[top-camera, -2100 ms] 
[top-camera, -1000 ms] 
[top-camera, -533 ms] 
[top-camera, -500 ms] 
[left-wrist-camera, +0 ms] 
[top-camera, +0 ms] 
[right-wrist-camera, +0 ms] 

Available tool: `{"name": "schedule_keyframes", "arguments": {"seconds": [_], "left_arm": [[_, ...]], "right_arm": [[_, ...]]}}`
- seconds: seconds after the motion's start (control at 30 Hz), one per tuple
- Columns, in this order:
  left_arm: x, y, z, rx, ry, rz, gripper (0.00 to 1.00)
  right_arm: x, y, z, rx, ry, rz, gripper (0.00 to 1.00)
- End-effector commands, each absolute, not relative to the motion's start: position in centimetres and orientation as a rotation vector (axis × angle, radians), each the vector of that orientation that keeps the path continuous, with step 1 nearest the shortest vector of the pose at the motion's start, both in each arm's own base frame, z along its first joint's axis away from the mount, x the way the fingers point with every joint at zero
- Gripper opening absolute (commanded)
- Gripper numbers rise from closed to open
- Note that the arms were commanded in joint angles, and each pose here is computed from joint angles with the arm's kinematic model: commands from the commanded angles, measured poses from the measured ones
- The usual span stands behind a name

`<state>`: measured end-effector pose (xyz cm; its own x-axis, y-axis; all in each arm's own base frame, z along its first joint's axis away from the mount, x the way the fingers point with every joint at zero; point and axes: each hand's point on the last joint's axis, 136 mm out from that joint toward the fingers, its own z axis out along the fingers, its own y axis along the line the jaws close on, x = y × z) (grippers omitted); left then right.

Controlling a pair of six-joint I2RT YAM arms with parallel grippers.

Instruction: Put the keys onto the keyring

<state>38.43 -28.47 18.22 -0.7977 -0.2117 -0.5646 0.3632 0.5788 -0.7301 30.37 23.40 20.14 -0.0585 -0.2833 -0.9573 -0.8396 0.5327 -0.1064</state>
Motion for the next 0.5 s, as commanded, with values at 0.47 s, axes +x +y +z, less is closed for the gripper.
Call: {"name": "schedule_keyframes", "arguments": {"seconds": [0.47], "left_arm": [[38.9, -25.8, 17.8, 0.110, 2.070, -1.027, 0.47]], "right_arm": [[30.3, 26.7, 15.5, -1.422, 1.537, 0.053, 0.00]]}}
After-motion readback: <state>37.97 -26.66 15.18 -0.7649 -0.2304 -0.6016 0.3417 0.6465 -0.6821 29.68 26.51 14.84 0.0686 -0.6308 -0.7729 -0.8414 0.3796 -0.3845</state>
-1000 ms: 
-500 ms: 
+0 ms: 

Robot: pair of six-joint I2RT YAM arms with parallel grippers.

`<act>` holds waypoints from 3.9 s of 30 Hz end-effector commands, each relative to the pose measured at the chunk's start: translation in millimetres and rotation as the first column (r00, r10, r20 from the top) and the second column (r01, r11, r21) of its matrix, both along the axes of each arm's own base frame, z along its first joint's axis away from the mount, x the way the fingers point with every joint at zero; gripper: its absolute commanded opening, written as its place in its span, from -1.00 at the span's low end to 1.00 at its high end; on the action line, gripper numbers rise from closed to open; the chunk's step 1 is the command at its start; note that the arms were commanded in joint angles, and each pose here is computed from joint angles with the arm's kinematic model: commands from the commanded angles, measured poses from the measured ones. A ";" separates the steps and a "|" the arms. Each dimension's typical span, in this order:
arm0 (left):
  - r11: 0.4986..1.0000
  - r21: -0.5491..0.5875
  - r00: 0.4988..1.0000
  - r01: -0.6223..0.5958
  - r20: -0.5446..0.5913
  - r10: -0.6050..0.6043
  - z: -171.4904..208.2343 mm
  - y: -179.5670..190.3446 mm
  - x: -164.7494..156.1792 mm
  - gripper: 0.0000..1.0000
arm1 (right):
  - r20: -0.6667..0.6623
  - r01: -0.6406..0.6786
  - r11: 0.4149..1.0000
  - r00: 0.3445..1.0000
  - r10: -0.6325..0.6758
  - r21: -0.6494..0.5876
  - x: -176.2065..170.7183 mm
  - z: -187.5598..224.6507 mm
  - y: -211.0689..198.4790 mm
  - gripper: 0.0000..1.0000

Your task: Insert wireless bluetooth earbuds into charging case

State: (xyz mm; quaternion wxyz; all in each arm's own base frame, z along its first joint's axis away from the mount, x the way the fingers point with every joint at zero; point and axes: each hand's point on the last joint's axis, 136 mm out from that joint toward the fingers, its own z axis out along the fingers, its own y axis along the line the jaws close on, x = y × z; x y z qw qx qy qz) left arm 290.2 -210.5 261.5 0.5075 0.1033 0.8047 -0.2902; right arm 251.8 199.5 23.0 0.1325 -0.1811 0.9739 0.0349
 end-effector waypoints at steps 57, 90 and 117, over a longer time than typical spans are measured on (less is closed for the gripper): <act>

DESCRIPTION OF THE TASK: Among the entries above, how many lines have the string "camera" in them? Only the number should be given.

SOLUTION FOR THIS PROBLEM: 7